The coach on the other end of the sideline Saturday empathizes with Corbin, and not just because both squads entered this game with four wins.
“Tyrone Corbin’s a friend, and I have a lot of respect for him as a coach and as a person,” Kings coach Mike Malone said. “When you have your No. 1 pick out to start the season, that’s never easy. You look at how they’ve played since Trey Burke was inserted into the lineup.” Williams’ injury came at a time when the Jazz had found a rare winning groove, which coincided with Burke’s insertion into the starting lineup.
“We thought we were finding a little rhythm there with Marvin at (power forward),” Corbin said. “He goes down and you have to go back a little bit and try and figure some things out.”
The Jazz find themselves in a situation where they have to do what Malone’s been doing with the Kings during their recent losing stretch.
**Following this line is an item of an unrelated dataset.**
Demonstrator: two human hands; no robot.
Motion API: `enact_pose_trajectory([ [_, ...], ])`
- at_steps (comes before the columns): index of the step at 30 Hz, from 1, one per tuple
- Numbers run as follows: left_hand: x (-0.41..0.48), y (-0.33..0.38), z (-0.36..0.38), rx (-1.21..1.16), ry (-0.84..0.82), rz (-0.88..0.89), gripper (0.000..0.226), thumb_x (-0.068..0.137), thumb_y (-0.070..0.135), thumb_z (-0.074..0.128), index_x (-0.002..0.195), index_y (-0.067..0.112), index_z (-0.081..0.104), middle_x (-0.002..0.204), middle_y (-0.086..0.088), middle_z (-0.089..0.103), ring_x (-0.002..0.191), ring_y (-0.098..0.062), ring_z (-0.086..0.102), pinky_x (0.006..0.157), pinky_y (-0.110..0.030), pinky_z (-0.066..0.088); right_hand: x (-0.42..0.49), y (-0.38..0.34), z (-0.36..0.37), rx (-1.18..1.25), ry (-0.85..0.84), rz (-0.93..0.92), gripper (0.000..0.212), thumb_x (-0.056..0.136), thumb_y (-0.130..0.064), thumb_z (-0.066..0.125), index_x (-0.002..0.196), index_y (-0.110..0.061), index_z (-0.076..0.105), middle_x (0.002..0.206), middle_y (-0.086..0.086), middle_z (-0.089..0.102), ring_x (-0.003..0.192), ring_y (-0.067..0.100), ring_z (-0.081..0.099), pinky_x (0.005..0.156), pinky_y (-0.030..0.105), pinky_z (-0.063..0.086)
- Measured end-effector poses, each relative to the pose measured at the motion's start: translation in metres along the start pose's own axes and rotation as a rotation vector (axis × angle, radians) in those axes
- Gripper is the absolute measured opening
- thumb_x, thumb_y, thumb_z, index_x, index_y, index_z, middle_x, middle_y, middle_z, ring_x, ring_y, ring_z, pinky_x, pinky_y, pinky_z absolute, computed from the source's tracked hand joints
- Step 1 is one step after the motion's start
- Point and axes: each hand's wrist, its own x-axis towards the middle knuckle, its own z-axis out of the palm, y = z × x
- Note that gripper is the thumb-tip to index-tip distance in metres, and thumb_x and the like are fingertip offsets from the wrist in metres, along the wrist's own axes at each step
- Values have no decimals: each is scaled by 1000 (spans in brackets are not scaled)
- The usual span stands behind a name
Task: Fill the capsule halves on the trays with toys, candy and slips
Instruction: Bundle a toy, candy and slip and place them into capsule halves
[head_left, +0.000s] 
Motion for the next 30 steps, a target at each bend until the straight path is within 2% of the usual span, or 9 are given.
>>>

“You look for the silver lining in everything you do,” Malone said. “Some days you see a lot of it (good) and other days you have to find whatever you can.”
On this night, the Kings didn't need a silver lining like the Jazz do.
"Somebody said, 'Oh, you’ve got two four-win teams going for their fifth win tonight,'" Malone said in his pregame interview. "For me it’s an opportunity for us to get better. We're not caught up in them being 4-and-whatever-they-are. This is an opportunity for us as the Sacramento Kings to come in here and try to get a win."
Meanwhile, the Jazz are still searching for some tires that aren't bald.